Background
Cephas Washburn was born on 25 July 1793 in Rutland, Vermont.
Cephas Washburn was born on 25 July 1793 in Rutland, Vermont.
He graduated from the University of Vermont and the Andover Theological Seminary.
Washburn was ordained in 1818 in Waitsfield, Vermont by the American Board of Commissioners for Foreign Missions to serve as a missionary to American Indians. He was assigned to the Cherokee. He served as a missionary to the Cherokee Indians at Brainerd Mission, Tennessee, for a short while.

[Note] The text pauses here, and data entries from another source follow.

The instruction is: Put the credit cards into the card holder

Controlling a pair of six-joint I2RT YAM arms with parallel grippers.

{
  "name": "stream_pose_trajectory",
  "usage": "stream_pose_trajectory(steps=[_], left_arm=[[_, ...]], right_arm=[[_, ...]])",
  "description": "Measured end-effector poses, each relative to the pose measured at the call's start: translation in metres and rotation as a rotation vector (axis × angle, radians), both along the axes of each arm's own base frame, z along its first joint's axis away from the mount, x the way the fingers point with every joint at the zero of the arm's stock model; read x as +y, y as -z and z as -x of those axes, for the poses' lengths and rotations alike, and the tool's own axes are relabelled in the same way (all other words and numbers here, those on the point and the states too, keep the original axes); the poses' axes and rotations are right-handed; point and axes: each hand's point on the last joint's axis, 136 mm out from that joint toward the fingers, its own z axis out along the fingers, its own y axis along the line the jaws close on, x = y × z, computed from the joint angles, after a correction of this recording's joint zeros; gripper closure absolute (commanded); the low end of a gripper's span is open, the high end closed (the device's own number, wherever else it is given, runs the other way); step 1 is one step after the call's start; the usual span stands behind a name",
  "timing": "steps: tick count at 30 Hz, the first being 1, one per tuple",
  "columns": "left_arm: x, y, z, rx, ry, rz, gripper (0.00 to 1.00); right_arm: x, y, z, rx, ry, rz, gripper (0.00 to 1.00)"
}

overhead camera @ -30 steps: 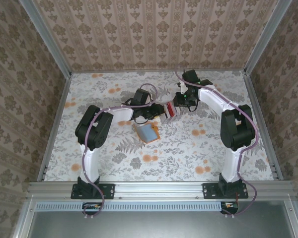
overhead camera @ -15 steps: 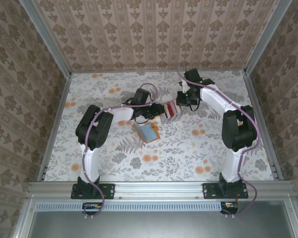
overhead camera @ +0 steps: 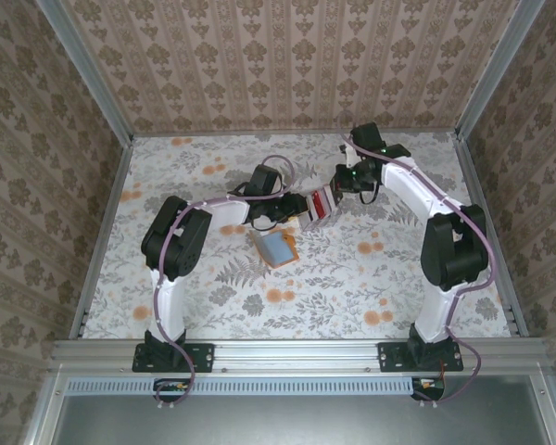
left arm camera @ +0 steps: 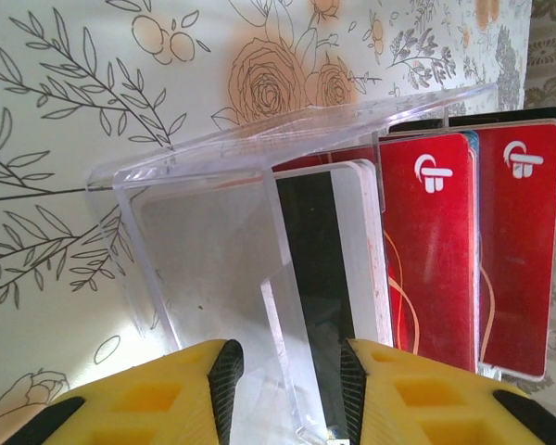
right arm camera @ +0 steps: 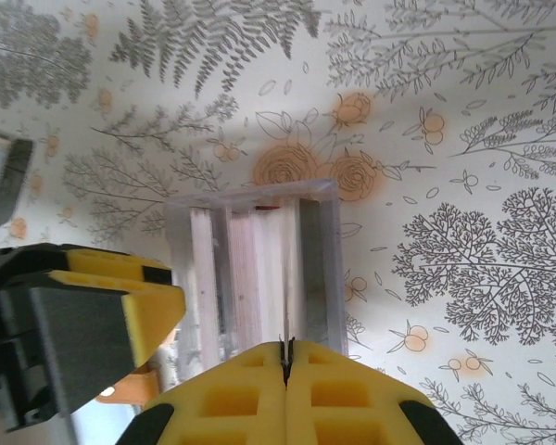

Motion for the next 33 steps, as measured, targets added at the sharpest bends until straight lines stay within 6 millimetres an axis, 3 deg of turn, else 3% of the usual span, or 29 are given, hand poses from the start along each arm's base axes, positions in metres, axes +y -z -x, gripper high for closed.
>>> stream_pose_trajectory(steps=[6,11,14,19,22,26,33], left_arm=[[-0.001,-0.006,-0.001,-0.013,0.019,-0.013,0.60],[0.004,-0.017,0.004,-0.028,0.039,-0.039,0.60],[0.010,-0.034,0.008,-0.056,0.046,-0.058,0.60],[0.031,-0.077,0.021,-0.142,0.036,-0.102,0.69],[0.051,-0.089,0.038,-0.172,0.020,-0.134,0.72],[0.076,-0.080,0.060,-0.143,0.000,-0.206,0.72],[0.108,-0.023,0.092,-0.020,-0.013,-0.342,0.73]], right_arm=[[-0.002,-0.025,0.005,-0.057,0.000,-0.012,0.99],[-0.003,-0.032,0.015,-0.068,-0.003,-0.020,0.99],[0.002,-0.031,0.025,-0.057,-0.020,-0.052,0.99],[0.035,-0.025,0.047,-0.037,-0.099,-0.152,0.99],[0.065,-0.018,0.063,-0.015,-0.166,-0.196,0.99],[0.104,-0.012,0.083,0.007,-0.250,-0.246,0.99],[0.155,0.021,0.106,0.095,-0.335,-0.309,0.99]])
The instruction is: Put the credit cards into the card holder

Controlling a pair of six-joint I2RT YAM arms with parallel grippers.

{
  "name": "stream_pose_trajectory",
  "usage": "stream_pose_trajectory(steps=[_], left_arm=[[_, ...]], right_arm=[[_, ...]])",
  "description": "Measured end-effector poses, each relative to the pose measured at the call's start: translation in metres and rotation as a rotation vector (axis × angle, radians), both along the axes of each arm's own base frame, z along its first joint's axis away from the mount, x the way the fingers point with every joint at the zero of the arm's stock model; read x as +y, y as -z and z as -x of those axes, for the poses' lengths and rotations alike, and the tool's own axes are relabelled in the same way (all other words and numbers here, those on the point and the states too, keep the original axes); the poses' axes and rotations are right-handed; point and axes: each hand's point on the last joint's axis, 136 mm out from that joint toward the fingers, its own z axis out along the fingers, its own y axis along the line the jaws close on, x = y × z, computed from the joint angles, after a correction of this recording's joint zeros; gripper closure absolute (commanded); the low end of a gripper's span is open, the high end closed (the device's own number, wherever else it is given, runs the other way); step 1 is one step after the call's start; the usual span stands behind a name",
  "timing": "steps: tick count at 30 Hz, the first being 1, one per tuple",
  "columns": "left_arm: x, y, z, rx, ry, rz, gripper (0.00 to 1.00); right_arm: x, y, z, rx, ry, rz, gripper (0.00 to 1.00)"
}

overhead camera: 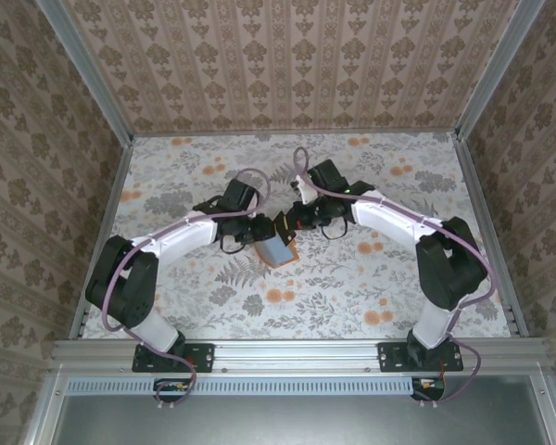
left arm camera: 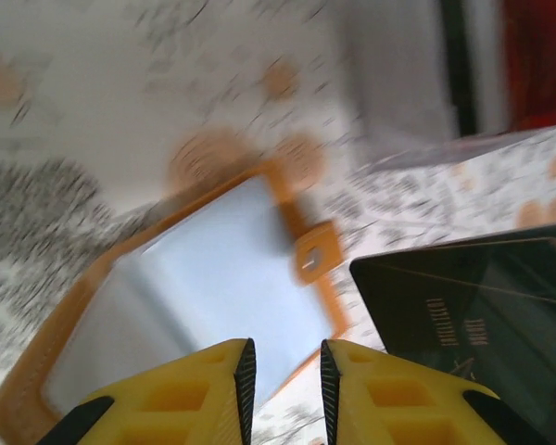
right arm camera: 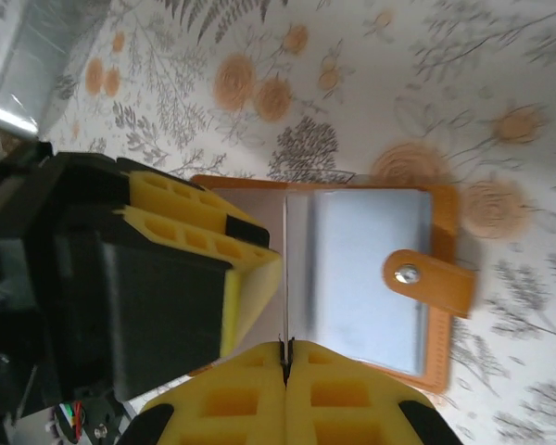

He migrated with them westward, arriving in Arkansas in 1819.
This was a group that removed relatively early from the Southeast, rather than waiting for forced removal after the United States Congress passed the Indian Removal Acting of 1830. Most Cherokee were removed to Indian Territory in 1838.
The mission was later moved to what is now Sallisaw, Oklahoma. Washburn was the driving force to establish the Far West Academy in Washington County, Arkansas in 1844.
lieutenant was a short-lived attempt to establish a college where both white and Indian students could be educated together.
Washburn served as the primary Indian missionary in the region until he resigned in 1850. Cephas Washburn died at Little Rock, Arkansas on 17 March 1860 of pneumonia. He is buried at the historic Mount Holly Cemetery in downtown Little Rock.
Washburn"s son Edward Payson Washburn was the artist who painted the well-known Arkansas Traveller painting.
lieutenant received wide distribution and recognition when printed as a Currier & Ives lithograph. The painting was inspired by the humorous song "Arkansas Traveller" by Colonel Sanford "Sandy" Faulkner.